**Collection entries:**
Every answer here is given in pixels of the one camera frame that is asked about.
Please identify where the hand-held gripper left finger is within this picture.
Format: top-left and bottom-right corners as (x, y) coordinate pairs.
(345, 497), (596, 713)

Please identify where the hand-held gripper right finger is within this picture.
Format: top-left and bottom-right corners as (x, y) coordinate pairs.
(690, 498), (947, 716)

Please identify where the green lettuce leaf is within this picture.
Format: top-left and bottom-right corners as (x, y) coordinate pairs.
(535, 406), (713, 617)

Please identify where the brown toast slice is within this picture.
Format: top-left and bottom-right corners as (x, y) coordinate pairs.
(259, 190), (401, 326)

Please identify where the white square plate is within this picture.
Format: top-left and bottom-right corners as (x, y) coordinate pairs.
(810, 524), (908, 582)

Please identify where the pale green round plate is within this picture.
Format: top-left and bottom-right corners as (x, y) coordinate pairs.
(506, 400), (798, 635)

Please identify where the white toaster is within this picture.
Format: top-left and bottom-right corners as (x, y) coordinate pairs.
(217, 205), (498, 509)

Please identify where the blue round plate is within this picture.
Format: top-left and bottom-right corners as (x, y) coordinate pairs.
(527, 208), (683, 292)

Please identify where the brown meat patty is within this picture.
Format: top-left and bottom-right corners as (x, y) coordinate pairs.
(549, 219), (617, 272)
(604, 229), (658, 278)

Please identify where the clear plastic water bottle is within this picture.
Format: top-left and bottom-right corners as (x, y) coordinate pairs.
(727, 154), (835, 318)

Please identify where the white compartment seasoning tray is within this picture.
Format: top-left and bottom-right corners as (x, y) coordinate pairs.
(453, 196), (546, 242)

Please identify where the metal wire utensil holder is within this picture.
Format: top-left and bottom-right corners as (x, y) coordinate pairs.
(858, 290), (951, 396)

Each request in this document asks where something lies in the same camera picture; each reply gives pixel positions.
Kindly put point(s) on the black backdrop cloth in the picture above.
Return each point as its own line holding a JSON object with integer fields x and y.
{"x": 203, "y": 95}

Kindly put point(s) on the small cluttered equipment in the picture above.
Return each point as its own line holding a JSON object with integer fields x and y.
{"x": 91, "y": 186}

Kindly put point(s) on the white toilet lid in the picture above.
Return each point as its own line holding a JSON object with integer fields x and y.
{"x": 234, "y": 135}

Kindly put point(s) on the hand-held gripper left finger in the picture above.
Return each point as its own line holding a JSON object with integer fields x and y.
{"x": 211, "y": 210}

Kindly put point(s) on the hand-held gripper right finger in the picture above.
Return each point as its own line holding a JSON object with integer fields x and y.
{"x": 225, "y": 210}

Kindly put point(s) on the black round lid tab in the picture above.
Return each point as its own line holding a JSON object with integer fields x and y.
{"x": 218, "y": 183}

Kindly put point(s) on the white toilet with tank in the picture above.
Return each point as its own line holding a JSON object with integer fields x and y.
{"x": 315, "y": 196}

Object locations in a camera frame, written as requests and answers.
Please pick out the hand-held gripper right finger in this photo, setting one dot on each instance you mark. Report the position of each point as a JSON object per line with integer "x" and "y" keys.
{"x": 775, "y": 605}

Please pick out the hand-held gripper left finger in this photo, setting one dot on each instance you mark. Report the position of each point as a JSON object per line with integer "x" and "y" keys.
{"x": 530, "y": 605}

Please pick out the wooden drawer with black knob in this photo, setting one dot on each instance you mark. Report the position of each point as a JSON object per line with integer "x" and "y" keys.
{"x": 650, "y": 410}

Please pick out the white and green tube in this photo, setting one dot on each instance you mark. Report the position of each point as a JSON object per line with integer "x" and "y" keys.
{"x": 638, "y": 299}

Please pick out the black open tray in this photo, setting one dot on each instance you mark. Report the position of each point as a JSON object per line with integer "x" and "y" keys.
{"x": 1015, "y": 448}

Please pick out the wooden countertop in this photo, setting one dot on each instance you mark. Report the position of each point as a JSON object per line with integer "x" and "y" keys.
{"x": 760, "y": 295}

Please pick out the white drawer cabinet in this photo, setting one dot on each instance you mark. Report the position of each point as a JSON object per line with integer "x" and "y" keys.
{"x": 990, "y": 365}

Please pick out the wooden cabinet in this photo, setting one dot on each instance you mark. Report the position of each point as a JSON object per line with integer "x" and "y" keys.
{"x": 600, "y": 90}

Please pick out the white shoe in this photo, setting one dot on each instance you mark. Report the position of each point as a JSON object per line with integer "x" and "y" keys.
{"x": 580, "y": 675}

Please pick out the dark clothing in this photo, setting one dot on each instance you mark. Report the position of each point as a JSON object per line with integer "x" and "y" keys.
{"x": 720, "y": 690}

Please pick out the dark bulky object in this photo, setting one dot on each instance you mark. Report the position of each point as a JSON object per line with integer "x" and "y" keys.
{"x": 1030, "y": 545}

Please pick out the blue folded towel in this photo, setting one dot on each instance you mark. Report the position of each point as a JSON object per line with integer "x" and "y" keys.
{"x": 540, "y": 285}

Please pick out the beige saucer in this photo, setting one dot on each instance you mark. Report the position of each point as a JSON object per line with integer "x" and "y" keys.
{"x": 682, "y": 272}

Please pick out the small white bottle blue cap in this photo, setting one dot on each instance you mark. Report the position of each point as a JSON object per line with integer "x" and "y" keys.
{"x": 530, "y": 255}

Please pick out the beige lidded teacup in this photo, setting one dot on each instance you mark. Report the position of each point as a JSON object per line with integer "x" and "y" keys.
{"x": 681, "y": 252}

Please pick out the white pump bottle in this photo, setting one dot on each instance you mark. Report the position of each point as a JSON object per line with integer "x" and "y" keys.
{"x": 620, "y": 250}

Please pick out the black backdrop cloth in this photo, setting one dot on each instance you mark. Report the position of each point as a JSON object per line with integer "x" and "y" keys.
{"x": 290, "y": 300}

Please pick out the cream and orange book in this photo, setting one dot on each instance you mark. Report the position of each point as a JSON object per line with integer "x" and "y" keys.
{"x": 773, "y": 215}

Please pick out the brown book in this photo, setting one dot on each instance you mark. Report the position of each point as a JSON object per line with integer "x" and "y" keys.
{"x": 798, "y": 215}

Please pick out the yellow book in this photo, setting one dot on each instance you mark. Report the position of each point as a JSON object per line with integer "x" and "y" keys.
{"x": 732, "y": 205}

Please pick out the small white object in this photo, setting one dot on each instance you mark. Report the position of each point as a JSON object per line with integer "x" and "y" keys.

**Your task:** What lines above hold the word "camera"? Pull each one out.

**Worked solution:**
Every answer here is given in pixels of the one camera frame that is asked about.
Each request in this document asks where something lies in the same camera picture; each reply gives pixel positions.
Object locations in a camera frame, written as requests and answers.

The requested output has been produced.